*Material provided*
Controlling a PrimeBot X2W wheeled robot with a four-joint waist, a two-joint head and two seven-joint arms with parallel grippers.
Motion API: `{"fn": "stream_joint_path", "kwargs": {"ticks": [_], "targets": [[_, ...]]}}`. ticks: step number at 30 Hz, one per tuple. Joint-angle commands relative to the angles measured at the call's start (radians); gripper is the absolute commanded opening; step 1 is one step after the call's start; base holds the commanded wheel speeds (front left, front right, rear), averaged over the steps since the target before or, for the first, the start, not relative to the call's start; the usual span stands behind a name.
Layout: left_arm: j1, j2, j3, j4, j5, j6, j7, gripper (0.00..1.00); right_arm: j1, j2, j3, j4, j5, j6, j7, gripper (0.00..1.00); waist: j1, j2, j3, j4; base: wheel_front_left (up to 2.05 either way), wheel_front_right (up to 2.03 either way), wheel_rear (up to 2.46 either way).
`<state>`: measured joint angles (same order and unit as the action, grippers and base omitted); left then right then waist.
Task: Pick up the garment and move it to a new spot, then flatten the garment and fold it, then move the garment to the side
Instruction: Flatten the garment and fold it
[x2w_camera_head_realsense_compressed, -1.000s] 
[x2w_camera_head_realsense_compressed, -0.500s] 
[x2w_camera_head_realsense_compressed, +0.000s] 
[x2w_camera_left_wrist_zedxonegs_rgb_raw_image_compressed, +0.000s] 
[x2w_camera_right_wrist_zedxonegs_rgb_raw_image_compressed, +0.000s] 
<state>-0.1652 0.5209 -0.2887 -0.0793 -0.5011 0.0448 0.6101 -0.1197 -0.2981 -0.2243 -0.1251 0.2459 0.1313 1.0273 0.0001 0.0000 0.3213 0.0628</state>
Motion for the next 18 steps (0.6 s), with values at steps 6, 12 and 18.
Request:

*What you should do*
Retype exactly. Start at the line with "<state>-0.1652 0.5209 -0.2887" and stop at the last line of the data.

*The completed task*
<state>-0.1652 0.5209 -0.2887 -0.0793 -0.5011 0.0448 0.6101 -0.1197 -0.2981 -0.2243 -0.1251 0.2459 0.1313 1.0273 0.0001 0.0000 0.3213 0.0628</state>
Motion for the next 18 steps (0.6 s), with values at steps 6, 12 and 18.
Request:

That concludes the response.